Independently of what has just been described concerning the cooling of hot end walls of thermoplastic containers leaving the molding unit, and in the general context of thermoplastic container manufacturing, some production processes may require the application of a product in a fluid form, particularly a liquid, to the end wall of thermoplastic containers, not to lower the temperature as described above, but rather to raise the temperature or to modify the surface finish of the container end wall. In at least some cases, the surface finish of the container end wall may be modified by applying an appropriate fluid, particularly a liquid, to the outer face of said end wall. Examples include depositing a layer to protect against corrosive chemicals or coloring the outer face of the end walls for decorative purposes.

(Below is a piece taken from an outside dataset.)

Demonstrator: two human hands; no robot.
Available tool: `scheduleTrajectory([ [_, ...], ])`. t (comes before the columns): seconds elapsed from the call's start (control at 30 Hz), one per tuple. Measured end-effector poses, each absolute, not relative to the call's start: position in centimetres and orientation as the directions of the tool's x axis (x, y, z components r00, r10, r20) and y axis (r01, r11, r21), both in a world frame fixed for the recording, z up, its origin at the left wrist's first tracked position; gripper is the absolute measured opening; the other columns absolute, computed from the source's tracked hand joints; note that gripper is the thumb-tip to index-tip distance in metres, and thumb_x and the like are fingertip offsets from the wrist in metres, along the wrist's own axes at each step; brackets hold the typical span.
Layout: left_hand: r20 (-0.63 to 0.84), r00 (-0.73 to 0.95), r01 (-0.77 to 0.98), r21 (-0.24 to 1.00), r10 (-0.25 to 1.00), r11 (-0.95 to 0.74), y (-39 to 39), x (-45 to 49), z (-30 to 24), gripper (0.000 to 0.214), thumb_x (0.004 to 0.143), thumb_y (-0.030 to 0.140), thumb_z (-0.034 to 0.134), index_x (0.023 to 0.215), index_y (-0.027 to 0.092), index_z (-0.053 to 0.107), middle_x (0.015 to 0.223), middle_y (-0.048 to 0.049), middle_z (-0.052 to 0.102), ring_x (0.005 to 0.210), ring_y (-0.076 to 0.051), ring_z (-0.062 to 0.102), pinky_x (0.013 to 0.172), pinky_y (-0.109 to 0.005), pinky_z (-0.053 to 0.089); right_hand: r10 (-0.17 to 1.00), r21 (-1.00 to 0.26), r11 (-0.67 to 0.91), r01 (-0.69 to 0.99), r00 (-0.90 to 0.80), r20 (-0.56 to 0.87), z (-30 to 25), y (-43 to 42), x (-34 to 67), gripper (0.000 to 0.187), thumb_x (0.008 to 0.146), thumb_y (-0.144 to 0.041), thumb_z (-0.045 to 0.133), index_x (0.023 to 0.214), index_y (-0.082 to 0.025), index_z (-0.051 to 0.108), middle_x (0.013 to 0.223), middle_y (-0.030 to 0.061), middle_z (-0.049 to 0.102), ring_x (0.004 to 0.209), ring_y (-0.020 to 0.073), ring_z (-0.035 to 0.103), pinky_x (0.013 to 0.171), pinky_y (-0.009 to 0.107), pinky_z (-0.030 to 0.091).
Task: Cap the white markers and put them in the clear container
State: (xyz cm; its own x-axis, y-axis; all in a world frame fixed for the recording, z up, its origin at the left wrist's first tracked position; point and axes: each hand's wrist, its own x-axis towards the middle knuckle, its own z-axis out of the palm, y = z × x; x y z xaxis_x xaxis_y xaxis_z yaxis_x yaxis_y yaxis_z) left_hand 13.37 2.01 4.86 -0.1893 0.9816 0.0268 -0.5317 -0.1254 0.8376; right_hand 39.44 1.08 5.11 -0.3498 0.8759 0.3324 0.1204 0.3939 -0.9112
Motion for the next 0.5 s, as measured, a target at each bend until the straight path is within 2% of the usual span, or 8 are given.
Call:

A system for manufacturing containers by molding is known from document GB 1 375 041. The system comprises three primary stations. At the first station, the containers are molded in cavities arranged in a rotating wheel. Outside this wheel and near its peripheral edge is a means for cooling the containers in the cavities. This cooling means comprises a rotating roller, to which is attached a spongy mass which dips into a container of cooling liquid.
Such a cooling means may result in container deformations.